7.8. Test Cluster Failover

Previously, we used pcs cluster stop pcmk-1 to stop all cluster services on pcmk-1, failing over the cluster resources, but there is another way to safely simulate node failure.

We can put the node into standby mode. Nodes in this state continue to run corosync and pacemaker but are not allowed to run resources. Any resources found active there will be moved elsewhere. This feature can be particularly useful when performing system administration tasks such as updating packages used by cluster resources.

Put the active node into standby mode, and observe the cluster move all the resources to the other node. The node’s status will change to indicate that it can no longer host resources, and eventually all the resources will move.

[root@pcmk-1 ~]# pcs cluster standby pcmk-1
[root@pcmk-1 ~]# pcs status
Cluster name: mycluster
Stack: corosync
Current DC: pcmk-2 (version 1.1.18-11.el7_5.3-2b07d5c5a9) - partition with quorum
Last updated: Mon Sep 10 18:04:22 2018
Last change: Mon Sep 10 18:03:43 2018 by root via cibadmin on pcmk-1

2 nodes configured
5 resources configured

Node pcmk-1: standby
Online: [ pcmk-2 ]

Full list of resources:

 ClusterIP      (ocf::heartbeat:IPaddr2):       Started pcmk-2
 WebSite        (ocf::heartbeat:apache):        Started pcmk-2
 Master/Slave Set: WebDataClone [WebData]
     Masters: [ pcmk-2 ]
     Stopped: [ pcmk-1 ]
 WebFS  (ocf::heartbeat:Filesystem):    Started pcmk-2

Daemon Status:
  corosync: active/disabled
  pacemaker: active/disabled
  pcsd: active/enabled

Once we’ve done everything we needed to on pcmk-1 (in this case nothing, we just wanted to see the resources move), we can allow the node to be a full cluster member again.

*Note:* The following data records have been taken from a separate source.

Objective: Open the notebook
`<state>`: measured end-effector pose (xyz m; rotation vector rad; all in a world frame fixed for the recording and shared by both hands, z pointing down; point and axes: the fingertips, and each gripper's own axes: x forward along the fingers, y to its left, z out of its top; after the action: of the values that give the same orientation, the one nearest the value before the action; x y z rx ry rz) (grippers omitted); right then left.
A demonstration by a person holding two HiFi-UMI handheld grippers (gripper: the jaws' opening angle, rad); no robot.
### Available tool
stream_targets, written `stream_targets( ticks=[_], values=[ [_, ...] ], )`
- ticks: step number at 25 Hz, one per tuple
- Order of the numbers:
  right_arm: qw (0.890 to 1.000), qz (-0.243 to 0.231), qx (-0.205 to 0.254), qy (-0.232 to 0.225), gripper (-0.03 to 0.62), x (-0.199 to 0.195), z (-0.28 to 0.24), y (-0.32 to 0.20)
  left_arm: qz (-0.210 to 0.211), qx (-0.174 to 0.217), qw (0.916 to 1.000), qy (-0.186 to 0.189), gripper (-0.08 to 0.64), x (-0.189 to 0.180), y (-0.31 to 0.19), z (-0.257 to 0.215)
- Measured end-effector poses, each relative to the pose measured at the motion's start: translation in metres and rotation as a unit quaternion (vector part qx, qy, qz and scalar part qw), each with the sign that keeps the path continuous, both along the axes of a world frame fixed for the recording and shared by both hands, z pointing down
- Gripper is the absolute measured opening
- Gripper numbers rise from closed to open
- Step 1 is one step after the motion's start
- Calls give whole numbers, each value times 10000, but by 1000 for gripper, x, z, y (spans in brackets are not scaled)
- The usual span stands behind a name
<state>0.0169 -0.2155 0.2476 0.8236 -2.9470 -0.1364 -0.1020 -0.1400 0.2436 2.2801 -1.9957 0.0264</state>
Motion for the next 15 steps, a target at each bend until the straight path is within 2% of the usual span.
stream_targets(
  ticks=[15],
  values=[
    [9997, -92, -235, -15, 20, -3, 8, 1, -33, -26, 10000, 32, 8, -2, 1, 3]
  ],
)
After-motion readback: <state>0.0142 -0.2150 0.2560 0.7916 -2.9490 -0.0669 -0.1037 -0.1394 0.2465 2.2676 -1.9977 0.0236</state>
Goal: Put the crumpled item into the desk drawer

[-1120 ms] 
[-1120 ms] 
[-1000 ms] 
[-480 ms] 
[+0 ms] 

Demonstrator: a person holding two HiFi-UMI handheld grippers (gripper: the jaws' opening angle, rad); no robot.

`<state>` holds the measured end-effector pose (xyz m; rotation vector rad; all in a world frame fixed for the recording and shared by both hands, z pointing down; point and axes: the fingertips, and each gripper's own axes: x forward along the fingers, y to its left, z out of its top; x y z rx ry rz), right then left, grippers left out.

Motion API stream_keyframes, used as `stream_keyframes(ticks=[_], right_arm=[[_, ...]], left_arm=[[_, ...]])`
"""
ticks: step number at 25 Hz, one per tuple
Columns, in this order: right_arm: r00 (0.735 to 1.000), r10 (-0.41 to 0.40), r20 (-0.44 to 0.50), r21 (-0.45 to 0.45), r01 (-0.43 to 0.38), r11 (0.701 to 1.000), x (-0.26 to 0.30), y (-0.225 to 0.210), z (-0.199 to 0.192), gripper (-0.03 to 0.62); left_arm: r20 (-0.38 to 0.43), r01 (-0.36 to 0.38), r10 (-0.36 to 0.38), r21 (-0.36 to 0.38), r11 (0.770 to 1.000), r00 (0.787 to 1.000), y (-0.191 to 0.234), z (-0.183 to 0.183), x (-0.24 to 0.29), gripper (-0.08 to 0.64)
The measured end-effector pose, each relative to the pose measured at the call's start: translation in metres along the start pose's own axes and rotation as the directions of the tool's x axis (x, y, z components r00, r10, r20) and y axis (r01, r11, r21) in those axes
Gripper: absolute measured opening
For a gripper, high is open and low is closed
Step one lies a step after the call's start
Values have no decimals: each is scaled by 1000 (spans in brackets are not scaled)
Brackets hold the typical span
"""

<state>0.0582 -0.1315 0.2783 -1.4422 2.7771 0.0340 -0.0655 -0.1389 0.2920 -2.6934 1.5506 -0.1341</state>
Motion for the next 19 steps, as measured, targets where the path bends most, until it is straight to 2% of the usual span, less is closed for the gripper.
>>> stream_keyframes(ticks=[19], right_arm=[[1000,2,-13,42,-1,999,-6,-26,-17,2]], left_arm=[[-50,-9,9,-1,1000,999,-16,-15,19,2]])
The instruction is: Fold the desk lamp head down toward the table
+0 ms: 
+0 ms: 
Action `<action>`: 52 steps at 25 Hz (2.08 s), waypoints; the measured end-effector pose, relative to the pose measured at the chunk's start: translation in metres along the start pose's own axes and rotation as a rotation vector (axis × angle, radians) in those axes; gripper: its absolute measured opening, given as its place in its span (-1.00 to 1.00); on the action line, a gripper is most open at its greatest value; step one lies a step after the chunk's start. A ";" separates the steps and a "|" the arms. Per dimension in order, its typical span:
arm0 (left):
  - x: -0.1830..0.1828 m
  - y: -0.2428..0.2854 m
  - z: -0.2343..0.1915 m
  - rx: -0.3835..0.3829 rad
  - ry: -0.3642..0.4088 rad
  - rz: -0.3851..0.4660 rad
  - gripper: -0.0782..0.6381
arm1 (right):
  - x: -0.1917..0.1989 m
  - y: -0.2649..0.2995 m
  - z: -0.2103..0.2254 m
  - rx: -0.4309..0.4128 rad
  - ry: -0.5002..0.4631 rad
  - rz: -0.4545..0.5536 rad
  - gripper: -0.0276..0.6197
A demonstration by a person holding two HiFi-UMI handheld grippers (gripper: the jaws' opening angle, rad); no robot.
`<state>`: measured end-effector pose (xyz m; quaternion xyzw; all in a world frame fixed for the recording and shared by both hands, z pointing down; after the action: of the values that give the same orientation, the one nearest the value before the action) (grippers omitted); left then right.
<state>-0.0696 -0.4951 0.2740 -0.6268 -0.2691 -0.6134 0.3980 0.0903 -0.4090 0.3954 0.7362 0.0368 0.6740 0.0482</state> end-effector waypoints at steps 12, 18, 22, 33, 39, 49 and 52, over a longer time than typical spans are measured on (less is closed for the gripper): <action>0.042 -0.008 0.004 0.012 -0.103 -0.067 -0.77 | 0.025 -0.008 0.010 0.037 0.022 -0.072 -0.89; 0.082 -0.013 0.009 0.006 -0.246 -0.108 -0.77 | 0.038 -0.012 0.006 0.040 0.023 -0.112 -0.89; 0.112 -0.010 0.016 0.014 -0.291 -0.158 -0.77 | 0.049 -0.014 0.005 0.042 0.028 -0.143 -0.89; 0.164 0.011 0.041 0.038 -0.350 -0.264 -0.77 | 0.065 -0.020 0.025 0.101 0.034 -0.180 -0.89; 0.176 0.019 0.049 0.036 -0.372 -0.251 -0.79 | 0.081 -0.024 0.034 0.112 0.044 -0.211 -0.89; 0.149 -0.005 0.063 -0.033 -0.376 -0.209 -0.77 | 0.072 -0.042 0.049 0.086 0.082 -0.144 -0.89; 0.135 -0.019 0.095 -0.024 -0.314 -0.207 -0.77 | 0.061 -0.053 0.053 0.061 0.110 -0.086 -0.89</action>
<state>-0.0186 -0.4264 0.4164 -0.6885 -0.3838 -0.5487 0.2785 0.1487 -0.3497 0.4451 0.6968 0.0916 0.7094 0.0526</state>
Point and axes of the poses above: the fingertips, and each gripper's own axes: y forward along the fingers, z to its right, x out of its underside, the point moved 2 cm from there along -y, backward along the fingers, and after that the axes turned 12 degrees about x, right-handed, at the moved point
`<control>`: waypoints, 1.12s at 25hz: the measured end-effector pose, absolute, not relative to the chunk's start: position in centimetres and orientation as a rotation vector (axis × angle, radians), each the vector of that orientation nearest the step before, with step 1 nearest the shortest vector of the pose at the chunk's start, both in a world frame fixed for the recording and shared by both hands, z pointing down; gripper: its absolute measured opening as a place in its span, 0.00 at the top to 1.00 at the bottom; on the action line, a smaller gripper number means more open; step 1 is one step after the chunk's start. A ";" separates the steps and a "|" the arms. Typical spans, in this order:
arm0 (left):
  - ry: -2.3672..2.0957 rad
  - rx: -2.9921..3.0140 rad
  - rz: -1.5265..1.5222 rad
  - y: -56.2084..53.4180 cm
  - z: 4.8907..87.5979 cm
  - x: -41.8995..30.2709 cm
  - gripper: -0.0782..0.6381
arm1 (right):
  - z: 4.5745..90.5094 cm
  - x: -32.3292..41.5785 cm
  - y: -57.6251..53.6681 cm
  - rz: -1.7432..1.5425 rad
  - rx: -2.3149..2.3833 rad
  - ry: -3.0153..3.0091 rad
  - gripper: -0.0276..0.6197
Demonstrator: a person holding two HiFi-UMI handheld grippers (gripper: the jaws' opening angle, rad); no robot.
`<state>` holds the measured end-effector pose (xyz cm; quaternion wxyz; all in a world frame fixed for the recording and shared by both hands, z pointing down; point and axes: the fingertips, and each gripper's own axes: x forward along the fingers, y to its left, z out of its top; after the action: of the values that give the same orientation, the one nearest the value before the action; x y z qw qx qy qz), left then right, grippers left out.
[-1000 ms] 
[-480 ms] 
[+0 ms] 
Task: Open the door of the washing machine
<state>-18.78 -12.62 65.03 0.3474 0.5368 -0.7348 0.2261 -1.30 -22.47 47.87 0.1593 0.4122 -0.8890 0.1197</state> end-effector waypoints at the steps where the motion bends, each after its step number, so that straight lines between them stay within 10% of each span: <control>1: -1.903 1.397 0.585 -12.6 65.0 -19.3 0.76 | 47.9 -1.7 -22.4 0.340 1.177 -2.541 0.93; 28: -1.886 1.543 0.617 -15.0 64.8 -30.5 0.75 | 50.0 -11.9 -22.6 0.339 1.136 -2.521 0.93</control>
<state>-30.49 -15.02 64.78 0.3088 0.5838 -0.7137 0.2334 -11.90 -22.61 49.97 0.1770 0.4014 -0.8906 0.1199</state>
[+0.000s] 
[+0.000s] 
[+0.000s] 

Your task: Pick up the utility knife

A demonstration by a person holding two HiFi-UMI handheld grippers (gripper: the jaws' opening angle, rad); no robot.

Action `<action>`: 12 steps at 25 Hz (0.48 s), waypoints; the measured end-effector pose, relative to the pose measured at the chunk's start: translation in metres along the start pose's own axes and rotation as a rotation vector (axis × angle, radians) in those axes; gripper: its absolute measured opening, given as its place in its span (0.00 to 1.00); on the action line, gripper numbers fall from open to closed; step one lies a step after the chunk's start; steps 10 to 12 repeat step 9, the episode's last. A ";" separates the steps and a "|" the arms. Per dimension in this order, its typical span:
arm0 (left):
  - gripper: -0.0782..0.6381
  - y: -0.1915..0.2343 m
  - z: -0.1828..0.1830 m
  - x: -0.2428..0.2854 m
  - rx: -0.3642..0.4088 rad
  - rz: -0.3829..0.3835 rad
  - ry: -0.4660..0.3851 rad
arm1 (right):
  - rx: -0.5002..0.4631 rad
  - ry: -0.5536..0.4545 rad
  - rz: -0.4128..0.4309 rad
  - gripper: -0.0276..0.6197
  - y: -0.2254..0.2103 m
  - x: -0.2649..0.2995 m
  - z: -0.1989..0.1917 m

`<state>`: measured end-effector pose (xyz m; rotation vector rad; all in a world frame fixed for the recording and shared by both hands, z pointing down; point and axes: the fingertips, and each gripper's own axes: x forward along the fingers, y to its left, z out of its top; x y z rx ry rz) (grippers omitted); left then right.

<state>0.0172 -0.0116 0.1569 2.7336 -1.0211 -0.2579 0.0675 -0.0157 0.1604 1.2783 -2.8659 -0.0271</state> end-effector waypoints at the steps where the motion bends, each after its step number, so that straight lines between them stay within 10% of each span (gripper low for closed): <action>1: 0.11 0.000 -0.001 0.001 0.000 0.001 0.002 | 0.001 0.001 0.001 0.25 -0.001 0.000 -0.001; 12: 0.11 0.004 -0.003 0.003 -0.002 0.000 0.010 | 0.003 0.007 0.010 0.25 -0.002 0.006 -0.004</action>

[root@pcmk-1 ~]# pcs cluster unstandby pcmk-1
[root@pcmk-1 ~]# pcs status
Cluster name: mycluster
Stack: corosync
Current DC: pcmk-2 (version 1.1.18-11.el7_5.3-2b07d5c5a9) - partition with quorum
Last updated: Mon Sep 10 18:05:22 2018
Last change: Mon Sep 10 18:05:21 2018 by root via cibadmin on pcmk-1

2 nodes configured
5 resources configured

Online: [ pcmk-1 pcmk-2 ]

Full list of resources:

 ClusterIP      (ocf::heartbeat:IPaddr2):       Started pcmk-2
 WebSite        (ocf::heartbeat:apache):        Started pcmk-2
 Master/Slave Set: WebDataClone [WebData]
     Masters: [ pcmk-2 ]
     Slaves: [ pcmk-1 ]
 WebFS  (ocf::heartbeat:Filesystem):    Started pcmk-2

Daemon Status:
  corosync: active/disabled
  pacemaker: active/disabled
  pcsd: active/enabled

Notice that pcmk-1 is back to the Online state, and that the cluster resources stay where they are due to our resource stickiness settings configured earlier.